- Died: 1210
- Occupation: Abbess
- Title: Abbess of Kikjubæjarklaustur
- Term: 1189–1210
- Relatives: Sokki Eyjólfsson (brother)

= Halldóra Eyjólfsdóttir =

12th-century Icelandic abbess

Halldóra Eyjólfsdóttir (died 1210; Old Norse: /non/; Modern Icelandic: /is/) became the first abbess of Kirkjubæjar Abbey in 1189, three years after it was founded by Bishop Þorlákur Þórhallsson, making her the first abbess in Iceland. After her death in 1210, she was not immediately succeeded by another abbess; no other abbess is known to have held the position until Agatha Helgadóttir in 1293.

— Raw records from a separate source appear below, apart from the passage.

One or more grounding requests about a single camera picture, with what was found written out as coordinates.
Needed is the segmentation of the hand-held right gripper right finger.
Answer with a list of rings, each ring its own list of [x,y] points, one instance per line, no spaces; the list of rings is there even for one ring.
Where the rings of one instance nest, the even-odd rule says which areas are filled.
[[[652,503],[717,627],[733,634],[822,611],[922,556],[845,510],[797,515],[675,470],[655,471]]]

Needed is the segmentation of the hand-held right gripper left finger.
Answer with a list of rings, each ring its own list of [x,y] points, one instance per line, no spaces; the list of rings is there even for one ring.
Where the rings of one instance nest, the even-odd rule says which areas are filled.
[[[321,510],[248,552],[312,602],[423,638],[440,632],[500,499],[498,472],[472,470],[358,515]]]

Her family and origin is unknown, except for a brother (Sokki Eyjólfsson), who died in 1211.

== Career ==
In 1195, Halldóra was the abbess at the Alþingi and during which, she offered Guðmundur Arason, later the bishop of Hólar, the opportunity to come and direct the convent, which he agreed to do. In the autumn, Halldóra sent men north to Svarfaðardalur valley to fetch Guðmundur and his baggage, and he had gotten permission both from the bishop of Hólar, Brandur Sæmundsson, to move from his diocese as well as from the bishop of Skálholt, Páll Jónsson, to move into his diocese. When the residents of Svarfaðadalur learned that they were going to lose Guðmundur, they held a meeting and went to Bishop Brandur and asked him to revoke permission for Guðmundur's departure. They also asked Guðmundur to stay in Svarfaðardalur, which he did.

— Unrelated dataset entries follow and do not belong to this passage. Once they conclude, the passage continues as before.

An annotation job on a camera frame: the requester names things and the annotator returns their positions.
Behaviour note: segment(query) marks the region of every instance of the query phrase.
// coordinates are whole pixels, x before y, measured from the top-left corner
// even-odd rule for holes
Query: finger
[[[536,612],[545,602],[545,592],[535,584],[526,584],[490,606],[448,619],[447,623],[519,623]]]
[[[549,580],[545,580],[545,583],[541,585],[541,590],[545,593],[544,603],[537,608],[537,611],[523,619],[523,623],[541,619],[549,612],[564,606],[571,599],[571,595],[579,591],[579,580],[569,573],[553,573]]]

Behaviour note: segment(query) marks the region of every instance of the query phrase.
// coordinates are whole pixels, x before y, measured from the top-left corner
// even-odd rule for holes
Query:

Halldóra died in 1210. It is not known who ran the abbey in the 83 years after her death until Agatha Helgadóttir was inducted as abbess in 1293. However, there were definitely  nuns in the abbey regardless of whether there was an abbess there. No existing sources attest to an abbess or even a prioress there during this period. However, a well-known father-and-son pair, Digur-Helgi Þorsteinsson (died 1235) and his son Ögmundur Helgason, who managed the convent during that time.